Work item: Gather, from the listing beneath this task, every line holding the string "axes".

------------------------------------------------------------

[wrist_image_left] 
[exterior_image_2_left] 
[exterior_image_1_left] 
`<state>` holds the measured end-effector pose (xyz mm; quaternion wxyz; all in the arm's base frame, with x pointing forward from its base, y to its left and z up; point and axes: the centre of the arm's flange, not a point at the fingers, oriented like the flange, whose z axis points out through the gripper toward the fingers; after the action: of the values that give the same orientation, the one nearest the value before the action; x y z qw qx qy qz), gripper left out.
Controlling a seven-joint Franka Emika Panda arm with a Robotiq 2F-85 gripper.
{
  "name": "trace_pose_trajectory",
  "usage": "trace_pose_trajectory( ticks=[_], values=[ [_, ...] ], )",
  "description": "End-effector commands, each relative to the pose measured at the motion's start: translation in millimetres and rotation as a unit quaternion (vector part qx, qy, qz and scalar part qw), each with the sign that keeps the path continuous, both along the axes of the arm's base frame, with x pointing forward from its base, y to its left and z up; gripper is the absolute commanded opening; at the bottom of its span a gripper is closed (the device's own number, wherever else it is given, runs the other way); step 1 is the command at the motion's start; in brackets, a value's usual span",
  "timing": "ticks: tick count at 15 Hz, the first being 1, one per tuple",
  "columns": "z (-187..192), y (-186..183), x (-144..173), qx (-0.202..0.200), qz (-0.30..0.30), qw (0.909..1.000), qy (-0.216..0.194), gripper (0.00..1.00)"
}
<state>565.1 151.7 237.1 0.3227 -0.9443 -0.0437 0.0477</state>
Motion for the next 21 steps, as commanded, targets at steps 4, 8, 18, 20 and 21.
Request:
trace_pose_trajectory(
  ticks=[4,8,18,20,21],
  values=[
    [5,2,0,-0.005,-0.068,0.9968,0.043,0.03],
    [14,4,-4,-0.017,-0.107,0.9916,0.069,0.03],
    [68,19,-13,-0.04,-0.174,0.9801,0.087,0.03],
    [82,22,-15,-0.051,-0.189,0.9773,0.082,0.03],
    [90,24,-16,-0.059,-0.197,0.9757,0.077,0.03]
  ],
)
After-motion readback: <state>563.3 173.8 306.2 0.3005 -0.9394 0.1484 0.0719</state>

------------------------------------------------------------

Answer to this task:
`<state>` holds the measured end-effector pose (xyz mm; quaternion wxyz; all in the arm's base frame, with x pointing forward from its base, y to its left and z up; point and axes: the centre of the arm's flange, not a point at the fingers, oriented like the flange, whose z axis points out through the gripper toward the fingers; after the action: of the values that give the same orientation, the one nearest the value before the action; x y z qw qx qy qz), gripper left out.
  "description": "End-effector commands, each relative to the pose measured at the motion's start: translation in millimetres and rotation as a unit quaternion (vector part qx, qy, qz and scalar part qw), each with the sign that keeps the path continuous, both along the axes of the arm's base frame, with x pointing forward from its base, y to its left and z up; gripper is the absolute commanded opening; at the bottom of its span a gripper is closed (the device's own number, wherever else it is given, runs the other way); step 1 is the command at the motion's start; in brackets, a value's usual span",

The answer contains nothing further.